The project set out three overall objectives to go beyond the state of the art, all of which were achieved:

- Provide theoretical understanding of semiconductor structures relevant to Norlase system:

The IA performed a set of measurements identifying the key parameters relevant to the modulation. This was done with the aim of investigating the appropriate strategy for de-phasing modulation. A good theoretical understanding of the tapered diode lasers and their emission characteristics was gained. It was found, for example, that the hysteresis of the emission of the laser diode while sweeping the currents upwards and downwards makes the wavelength jumps difficult to predict.

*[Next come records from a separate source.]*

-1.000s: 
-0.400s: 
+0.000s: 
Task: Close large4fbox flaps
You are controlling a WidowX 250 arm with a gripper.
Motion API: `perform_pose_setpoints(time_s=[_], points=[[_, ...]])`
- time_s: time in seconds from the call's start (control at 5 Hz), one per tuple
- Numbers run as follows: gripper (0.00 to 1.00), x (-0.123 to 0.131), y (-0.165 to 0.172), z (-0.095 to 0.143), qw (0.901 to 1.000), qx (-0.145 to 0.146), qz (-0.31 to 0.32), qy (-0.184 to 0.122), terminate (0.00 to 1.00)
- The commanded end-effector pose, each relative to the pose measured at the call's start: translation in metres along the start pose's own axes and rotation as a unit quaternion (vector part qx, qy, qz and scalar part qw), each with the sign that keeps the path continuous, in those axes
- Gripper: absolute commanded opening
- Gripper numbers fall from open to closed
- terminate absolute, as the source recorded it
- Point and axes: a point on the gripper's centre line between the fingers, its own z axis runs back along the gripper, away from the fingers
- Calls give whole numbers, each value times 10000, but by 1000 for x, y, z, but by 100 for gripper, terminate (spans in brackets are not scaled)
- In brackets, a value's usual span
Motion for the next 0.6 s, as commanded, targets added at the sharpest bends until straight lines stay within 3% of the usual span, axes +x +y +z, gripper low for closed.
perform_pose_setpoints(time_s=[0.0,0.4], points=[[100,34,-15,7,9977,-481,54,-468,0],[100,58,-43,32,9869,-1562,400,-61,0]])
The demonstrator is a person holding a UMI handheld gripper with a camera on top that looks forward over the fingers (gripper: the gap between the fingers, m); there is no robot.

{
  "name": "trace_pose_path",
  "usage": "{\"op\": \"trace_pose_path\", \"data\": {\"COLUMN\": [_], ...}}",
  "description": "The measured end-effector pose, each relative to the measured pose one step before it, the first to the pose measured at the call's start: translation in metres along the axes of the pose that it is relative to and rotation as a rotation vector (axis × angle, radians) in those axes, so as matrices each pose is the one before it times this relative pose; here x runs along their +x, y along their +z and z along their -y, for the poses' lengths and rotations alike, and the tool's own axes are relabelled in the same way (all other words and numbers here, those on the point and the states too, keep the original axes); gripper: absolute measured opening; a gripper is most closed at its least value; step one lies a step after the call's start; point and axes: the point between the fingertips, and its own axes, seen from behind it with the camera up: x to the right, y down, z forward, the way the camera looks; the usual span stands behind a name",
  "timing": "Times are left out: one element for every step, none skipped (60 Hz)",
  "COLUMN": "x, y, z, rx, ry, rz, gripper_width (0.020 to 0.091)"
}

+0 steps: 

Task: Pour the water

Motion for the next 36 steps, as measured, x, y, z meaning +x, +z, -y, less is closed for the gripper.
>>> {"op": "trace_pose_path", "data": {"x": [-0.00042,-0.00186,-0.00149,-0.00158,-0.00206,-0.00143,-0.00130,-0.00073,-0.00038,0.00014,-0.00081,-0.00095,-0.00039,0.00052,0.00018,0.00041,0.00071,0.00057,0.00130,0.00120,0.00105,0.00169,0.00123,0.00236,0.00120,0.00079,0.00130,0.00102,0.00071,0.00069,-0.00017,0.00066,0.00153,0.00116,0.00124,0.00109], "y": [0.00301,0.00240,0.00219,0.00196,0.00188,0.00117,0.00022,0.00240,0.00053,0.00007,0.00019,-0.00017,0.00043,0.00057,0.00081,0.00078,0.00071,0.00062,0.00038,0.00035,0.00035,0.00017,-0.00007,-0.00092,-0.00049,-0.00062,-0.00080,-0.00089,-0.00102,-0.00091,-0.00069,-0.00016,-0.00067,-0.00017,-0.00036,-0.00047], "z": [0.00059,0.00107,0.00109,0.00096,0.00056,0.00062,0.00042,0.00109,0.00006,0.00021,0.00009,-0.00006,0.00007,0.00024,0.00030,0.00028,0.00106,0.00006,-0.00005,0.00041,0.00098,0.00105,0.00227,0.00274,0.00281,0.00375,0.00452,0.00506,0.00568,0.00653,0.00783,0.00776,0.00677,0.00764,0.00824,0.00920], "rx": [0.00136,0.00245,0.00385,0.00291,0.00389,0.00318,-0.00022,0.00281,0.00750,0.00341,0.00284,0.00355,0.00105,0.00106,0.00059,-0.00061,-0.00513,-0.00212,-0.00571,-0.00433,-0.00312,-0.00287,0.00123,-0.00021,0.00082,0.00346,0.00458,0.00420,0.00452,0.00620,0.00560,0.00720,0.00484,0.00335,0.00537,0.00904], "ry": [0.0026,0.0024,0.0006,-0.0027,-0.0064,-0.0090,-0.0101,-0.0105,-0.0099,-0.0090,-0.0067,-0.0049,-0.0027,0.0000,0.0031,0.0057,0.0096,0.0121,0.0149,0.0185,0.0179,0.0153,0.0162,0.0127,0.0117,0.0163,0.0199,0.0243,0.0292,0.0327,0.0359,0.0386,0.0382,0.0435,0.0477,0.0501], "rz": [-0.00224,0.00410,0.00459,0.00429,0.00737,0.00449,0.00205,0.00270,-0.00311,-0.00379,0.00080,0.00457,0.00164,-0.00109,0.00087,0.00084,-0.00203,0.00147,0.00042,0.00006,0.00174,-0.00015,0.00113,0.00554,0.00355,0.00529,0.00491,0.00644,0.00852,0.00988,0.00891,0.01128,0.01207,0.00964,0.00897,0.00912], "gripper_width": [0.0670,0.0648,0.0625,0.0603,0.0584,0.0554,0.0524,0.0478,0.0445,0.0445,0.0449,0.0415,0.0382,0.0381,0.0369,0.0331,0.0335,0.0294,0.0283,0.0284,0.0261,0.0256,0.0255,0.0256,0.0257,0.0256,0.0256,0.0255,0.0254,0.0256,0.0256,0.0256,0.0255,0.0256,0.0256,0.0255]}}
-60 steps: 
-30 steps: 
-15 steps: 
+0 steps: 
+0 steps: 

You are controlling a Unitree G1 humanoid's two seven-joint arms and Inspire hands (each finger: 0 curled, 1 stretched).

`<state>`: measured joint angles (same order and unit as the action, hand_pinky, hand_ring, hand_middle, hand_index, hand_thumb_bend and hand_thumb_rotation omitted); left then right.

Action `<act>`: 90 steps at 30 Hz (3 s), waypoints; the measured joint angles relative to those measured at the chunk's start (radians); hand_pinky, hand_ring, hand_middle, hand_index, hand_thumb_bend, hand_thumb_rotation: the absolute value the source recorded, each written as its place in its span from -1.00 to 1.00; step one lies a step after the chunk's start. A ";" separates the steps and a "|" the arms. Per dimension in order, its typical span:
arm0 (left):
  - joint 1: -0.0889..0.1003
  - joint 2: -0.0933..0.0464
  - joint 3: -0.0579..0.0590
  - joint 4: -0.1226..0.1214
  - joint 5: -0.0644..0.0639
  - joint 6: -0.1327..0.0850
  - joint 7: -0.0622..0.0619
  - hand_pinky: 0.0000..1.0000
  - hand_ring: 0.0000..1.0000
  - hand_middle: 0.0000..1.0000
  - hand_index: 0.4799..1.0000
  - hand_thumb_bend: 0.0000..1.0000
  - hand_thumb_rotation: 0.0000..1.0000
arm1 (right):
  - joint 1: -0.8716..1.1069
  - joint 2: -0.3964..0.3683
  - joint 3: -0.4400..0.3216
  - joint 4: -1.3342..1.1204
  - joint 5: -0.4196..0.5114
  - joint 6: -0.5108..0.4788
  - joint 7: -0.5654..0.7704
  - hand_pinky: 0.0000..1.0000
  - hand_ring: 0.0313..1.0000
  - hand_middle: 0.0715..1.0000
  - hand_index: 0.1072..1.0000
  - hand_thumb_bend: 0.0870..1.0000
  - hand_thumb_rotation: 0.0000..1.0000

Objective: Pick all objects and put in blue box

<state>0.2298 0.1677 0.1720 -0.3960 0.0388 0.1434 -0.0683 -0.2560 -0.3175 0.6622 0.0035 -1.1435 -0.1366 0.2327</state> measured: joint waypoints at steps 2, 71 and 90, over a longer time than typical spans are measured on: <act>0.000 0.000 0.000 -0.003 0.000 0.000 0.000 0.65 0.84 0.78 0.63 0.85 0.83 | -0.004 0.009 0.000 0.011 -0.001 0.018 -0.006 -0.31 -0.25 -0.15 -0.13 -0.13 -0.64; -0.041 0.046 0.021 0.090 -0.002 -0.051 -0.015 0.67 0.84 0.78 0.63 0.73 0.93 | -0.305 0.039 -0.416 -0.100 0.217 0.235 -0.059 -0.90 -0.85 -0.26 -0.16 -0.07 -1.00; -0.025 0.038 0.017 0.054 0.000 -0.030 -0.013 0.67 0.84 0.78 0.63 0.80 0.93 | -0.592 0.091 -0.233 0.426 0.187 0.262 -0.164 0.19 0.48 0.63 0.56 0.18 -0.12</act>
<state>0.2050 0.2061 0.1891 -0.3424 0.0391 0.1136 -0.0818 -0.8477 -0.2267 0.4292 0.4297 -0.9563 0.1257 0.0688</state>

- Develop and implement a novel micro-pulsing scheme based on de-phasing:

Two setups were built, one in an optical breadboard offering flexibility and access to the different optical components, and the other one was directly using a Norlase laser system. In the former configuration, modulation was tested and investigated using different crystals lengths. This setup provided a solid understanding about the current limitations of the de-phasing modulation. In the latter, a Norlase laser system with two cascaded crystals was tested under de-phasing. As expected, it was found that the wavelength fluctuations while changing the currents of the diodes made challenging the generation of stable and well-defined pulses.

- Demonstrate the innovate and business potential to the Norlase product portfolio by building a breadboard prototype:

An up and running prototype was built. The laser system emitted 2.7 W (CW) at 577 nm. The mechanical shutter, selected among several to comply with the medical safety regulations, was tested providing a minimum pulse duration of 2 ms, and a pulse amplitude corresponding to the maximum attained power of 2.7 W. After this project, Norlase will be capable of offering microsecond pulses along with their laser systems in its portfolio based on the mechanical shutter solution.